Die beiden haben nicht die offizielle Klimakonferenz innerhalb der Hallen dokumentiert, sondern die zivilgesellschaftlichen Aktivitäten auf der Strasse.

Rote Rosen vor dem Eifelturm als Symbol der COP21 Bewegung

Die Klimakonferenz in den Pariser Strassen

Tausende Aktivisten, Gruppen verschiedenster Art, Workshops, Präsentationen, Flash Mobs – alles fand auf den Pariser Strassen, abseits der Diskussionen der Konferenzteilnehmer statt. Esther und Samuel zeigen in ihrem Film “The Climate Changers”, eindrucksvoll und teilweise sehr ergreifend, die Stimmen und Motive derjenigen, die Handeln und sich nicht mehr nur Gedanken machen wollen. Gedanken um ca. 26 Millionen Klimaflüchtlinge pro Jahr, gravierende ökologische Konsequenzen des Klimawandels wie Fluten, Dürren und Stürme sowie über mögliche Lösungen, die jeder Einzelne umsetzen kann.

Man hat den Eindruck, dass die Leute auf den Strassen von Paris die Dringlichkeit der Situation verstanden haben und statt nur zu diskutieren, auch handeln wollen. Und zwar jetzt.

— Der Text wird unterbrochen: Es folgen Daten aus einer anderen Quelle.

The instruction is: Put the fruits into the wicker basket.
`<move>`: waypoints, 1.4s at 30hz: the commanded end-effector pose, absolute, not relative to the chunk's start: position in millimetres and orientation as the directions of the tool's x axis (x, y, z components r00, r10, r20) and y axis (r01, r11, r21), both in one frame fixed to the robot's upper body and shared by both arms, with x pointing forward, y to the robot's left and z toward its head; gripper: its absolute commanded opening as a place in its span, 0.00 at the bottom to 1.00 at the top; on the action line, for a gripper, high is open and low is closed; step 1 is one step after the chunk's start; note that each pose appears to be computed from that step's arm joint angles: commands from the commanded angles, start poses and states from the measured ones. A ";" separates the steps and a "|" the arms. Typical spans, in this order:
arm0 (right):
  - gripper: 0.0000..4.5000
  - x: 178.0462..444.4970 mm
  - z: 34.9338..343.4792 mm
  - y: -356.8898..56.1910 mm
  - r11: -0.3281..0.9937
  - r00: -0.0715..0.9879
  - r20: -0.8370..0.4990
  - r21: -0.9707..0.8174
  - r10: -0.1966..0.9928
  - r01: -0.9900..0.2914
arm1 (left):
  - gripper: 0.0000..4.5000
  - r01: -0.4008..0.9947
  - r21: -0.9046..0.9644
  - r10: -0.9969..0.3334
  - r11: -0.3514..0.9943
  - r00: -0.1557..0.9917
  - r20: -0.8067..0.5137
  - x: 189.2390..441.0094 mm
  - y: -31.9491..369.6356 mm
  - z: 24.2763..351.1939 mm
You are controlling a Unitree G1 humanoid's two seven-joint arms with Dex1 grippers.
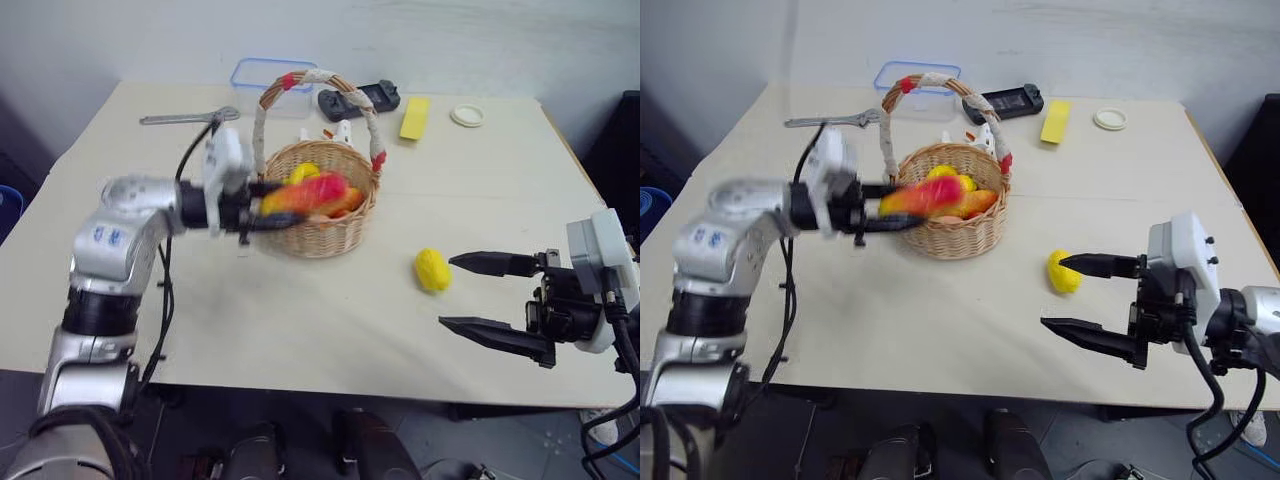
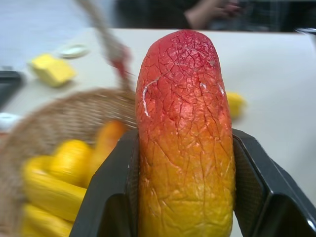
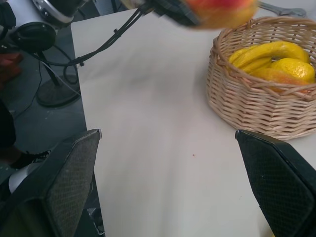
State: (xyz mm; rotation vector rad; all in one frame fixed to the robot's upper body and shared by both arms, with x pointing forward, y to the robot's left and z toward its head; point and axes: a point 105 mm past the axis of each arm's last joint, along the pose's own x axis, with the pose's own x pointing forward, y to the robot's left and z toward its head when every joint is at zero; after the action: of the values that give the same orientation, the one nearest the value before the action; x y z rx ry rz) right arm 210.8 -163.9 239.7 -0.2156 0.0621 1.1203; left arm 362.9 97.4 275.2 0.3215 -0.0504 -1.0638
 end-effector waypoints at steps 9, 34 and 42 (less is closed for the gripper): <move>1.00 243.1 259.1 -171.8 0.580 0.608 -0.017 -0.280 0.794 -0.765 | 0.43 0.770 0.385 -0.736 0.509 0.621 -0.270 403.6 75.7 245.1; 1.00 218.6 182.4 -214.1 0.805 0.796 -0.146 0.010 0.588 -0.593 | 0.99 0.976 0.197 -0.958 -0.090 -0.031 -0.286 269.0 113.9 254.2; 1.00 291.0 148.9 -195.2 0.853 0.841 -0.172 -0.010 0.513 -0.522 | 0.99 0.968 0.232 -0.952 -0.099 -0.025 -0.305 272.4 107.5 245.3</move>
State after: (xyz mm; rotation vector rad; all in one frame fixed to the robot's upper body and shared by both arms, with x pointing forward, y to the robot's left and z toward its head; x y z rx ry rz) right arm 281.5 -191.1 151.3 -0.0279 0.1762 0.5952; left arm 275.0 110.2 237.7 0.3970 0.0899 -1.6139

Alle gehen auf die Strasse

Klimawandel ist schon lange kein rein ökologisches Problem mehr. Es betrifft Umwelt, Wirtschaft und Menschen in gleichem Ausmass. In diesem Zusammenhang fällt oft das Wort “Klimagerechtigkeit“.

Für Klimagerechtigkeit

Studenten, Fracking-Geschockte und –Geschädigte, Gläubige, Blogger, Journalisten, Interessierte, Engagierte, Aktivisten, Idealisten. Ihre Projekte und Motive sind so unterschiedlich, dass man kaum glauben kann, dass sie alle auf verschiedensten Wegen ein gemeinsames Ziel verfolgen und sich darüber absolut einig sind:

Für Klimagerechtigkeit sorgen und die Welt vor einer Erwärmung von über 1.5 Grad bewahren.

 

Wenn nicht wir, wer dann?

Ob “Sustaina Clause”, Zero-Waste-Aktivist aus Afrika, Ex-Politiker von den Philippinen, #muslims4climate, Gegner des Damm-Baus in Brasilien, Unterstützer der indigenen Gruppen in Indonesien oder bekannte Künstler – alle wissen um die Klima-Problematik und keiner von ihnen stellt sich überhaupt noch die Frage ob oder was man machen sollte – Lösungen müssen her.

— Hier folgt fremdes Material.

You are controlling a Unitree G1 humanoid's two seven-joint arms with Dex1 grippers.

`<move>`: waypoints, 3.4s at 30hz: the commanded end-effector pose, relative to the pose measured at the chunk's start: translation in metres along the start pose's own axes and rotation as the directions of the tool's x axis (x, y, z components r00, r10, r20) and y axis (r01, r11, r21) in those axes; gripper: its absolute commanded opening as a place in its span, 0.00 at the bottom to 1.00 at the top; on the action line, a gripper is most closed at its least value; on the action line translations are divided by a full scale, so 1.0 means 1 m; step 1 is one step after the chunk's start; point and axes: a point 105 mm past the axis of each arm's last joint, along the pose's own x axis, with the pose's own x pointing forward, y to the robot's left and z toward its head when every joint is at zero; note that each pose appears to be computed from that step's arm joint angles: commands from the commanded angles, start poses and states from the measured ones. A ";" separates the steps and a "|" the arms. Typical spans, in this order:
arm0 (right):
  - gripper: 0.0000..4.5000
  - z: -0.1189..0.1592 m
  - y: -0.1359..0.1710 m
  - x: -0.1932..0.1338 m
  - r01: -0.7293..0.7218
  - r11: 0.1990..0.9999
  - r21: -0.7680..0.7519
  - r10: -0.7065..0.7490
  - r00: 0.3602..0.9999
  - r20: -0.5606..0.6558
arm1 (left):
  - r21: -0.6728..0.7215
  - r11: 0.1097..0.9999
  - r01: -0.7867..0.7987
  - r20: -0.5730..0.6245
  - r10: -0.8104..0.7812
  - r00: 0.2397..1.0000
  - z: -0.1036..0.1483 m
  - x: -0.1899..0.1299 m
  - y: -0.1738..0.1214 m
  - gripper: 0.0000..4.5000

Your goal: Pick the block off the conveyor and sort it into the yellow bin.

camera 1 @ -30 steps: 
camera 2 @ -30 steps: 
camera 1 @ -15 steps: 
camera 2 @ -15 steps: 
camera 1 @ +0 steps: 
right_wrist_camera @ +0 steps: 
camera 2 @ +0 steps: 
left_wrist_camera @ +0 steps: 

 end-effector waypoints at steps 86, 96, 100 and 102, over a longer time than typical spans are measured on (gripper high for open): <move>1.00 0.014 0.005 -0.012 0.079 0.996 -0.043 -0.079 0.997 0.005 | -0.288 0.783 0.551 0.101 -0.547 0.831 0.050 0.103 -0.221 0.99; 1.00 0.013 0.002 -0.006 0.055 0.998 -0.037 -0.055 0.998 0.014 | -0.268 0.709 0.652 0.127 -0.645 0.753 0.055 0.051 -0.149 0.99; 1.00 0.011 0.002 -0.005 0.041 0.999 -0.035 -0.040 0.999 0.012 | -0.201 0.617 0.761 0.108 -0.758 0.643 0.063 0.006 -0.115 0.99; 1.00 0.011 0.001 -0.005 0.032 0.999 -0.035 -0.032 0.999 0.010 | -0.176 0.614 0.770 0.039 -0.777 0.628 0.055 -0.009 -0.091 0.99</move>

Die Bilder, Worte und Stimmungen, die Esther und Samuel im Film “Climate Changers” festgehalten haben sind eindrücklich und motivierend. Doch im Laufe des Films kommt die Frage auf: Was bleibt davon? Wie kann diese Aufbruchsstimmung aufrechterhalten werden? Vor 3 Jahren standen alle Zeichen auf Hoffnung. Heute, kurz vor der nächsten Klimakonferenz in Polen, mit einem amerikanischen Präsident, der den Pariser Vertrag kündigen will, vielen konservativen politischen Bewegungen, die uns an eine düstere Zeit erinnern und einer Wirtschaft, die es noch nicht schafft ein langfristiges Denken zu entwickeln, machen sich Frust und Ernüchterung breit.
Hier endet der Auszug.